Catching Bullets Full of Red
"There's a lot of gunshots in this one, but what makes it different is having Helen Mirren shooting a machine gun," Goux enthuses. "All audiences think that's the coolest thing."
But what separates CIS Vancouver's mayhem on Red are four shots involving -- you guessed it --the bullets. And although CIS Vancouver used Maya for 3D for the 220 shots, it relied heavily on Nuke for compositing, with Abel Milanes serving as CIS comp supervisor and Frederick Hoglin handling the more difficult shots.
"It's changed our production pipeline in that we're finding we're doing a lot more things in Nuke in CG using the power of its 3D capabilities," Goux confirms. "It's a nice little dynamic shift that we're seeing in these kinds of movies where we can get a lot more done in Nuke as far as 3D projections and manipulating 3D models and not having to go back to Maya at all.
In the first sequence, Willis drives in a police car with Mary-Louise Parker.
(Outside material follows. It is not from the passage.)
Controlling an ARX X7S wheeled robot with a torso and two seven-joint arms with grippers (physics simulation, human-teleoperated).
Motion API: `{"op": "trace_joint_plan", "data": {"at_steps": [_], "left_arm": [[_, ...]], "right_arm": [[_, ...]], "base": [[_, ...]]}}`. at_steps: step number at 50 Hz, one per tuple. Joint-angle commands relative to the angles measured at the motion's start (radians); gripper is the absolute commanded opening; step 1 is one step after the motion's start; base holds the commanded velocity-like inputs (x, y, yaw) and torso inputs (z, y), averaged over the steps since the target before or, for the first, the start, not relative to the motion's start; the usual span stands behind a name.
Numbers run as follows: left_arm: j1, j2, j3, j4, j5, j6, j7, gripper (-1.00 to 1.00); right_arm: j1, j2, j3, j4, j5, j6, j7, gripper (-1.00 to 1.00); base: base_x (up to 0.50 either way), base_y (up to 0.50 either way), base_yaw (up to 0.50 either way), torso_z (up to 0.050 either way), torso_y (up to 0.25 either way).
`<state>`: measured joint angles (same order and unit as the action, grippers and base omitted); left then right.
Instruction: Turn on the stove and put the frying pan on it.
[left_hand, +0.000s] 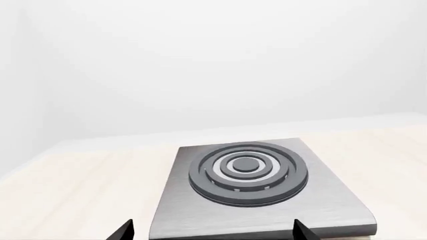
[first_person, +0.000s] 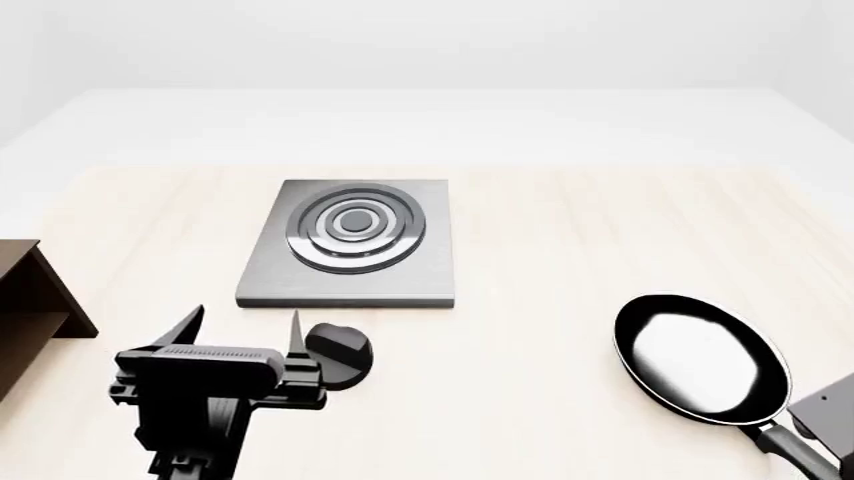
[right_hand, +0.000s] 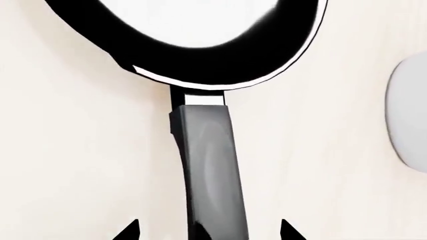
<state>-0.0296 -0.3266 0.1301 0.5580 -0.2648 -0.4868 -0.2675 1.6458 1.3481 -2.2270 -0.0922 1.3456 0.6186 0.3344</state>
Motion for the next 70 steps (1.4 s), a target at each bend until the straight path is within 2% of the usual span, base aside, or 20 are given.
{"op": "trace_joint_plan", "data": {"at_steps": [1,10,11,25,41,57,70], "left_arm": [[0.001,-0.003,0.006,-0.006,0.0,0.006,-0.003,1.0],[0.003,-0.006,0.005,-0.003,-0.003,0.006,-0.006,1.0],[0.004,-0.006,0.005,-0.004,-0.003,0.008,-0.007,1.0],[0.005,-0.011,0.004,-0.002,-0.007,0.013,-0.01,1.0],[0.008,-0.016,-0.002,0.005,-0.019,0.014,-0.016,1.0],[0.004,-0.021,-0.012,0.016,-0.032,0.007,-0.024,1.0],[0.008,-0.024,-0.007,0.011,-0.032,0.015,-0.027,1.0]], "right_arm": [[-0.05,-0.01,-0.01,0.028,-0.001,-0.056,0.002,1.0],[-0.072,-0.023,-0.008,0.046,0.001,-0.084,0.013,1.0],[-0.072,-0.022,-0.007,0.045,0.0,-0.087,0.015,-1.0],[0.022,0.037,0.029,-0.044,-0.045,-0.014,0.015,-1.0],[0.295,0.117,0.174,-0.243,-0.132,0.288,-0.043,-1.0],[0.487,0.103,0.322,-0.319,-0.157,0.499,-0.108,-1.0],[0.522,0.052,0.377,-0.32,-0.146,0.52,-0.109,-1.0]], "base": [[0.0,0.0,0.0,0.0,0.0],[0.0,0.0,0.0,0.0,0.0],[0.0,0.0,0.0,0.0,0.0],[0.0,0.0,0.0,0.0,0.0],[0.0,0.0,0.0,0.0,0.0],[0.0,0.0,0.0,0.0,0.0],[0.0,0.0,0.0,0.0,0.002]]}}
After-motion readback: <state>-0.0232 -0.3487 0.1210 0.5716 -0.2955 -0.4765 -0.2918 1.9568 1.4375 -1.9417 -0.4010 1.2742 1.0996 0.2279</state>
It's a long shot, 15 seconds. The camera is inside the police car, slowly traveling from the back seat looking out the front window to the front dash, looking back out the rear. "This was a greenscreen shoot on a stage, but since it's a one-shot, getting the background plates of the city streets was the trick," Goux continues. "Jim [Madigan] filmed the background by setting up five cameras each offset by 35 degrees to encompass a full 180-degree field of view. It was our job to stitch these plates together seamlessly and match the camera move that was shot on the greenscreen stage."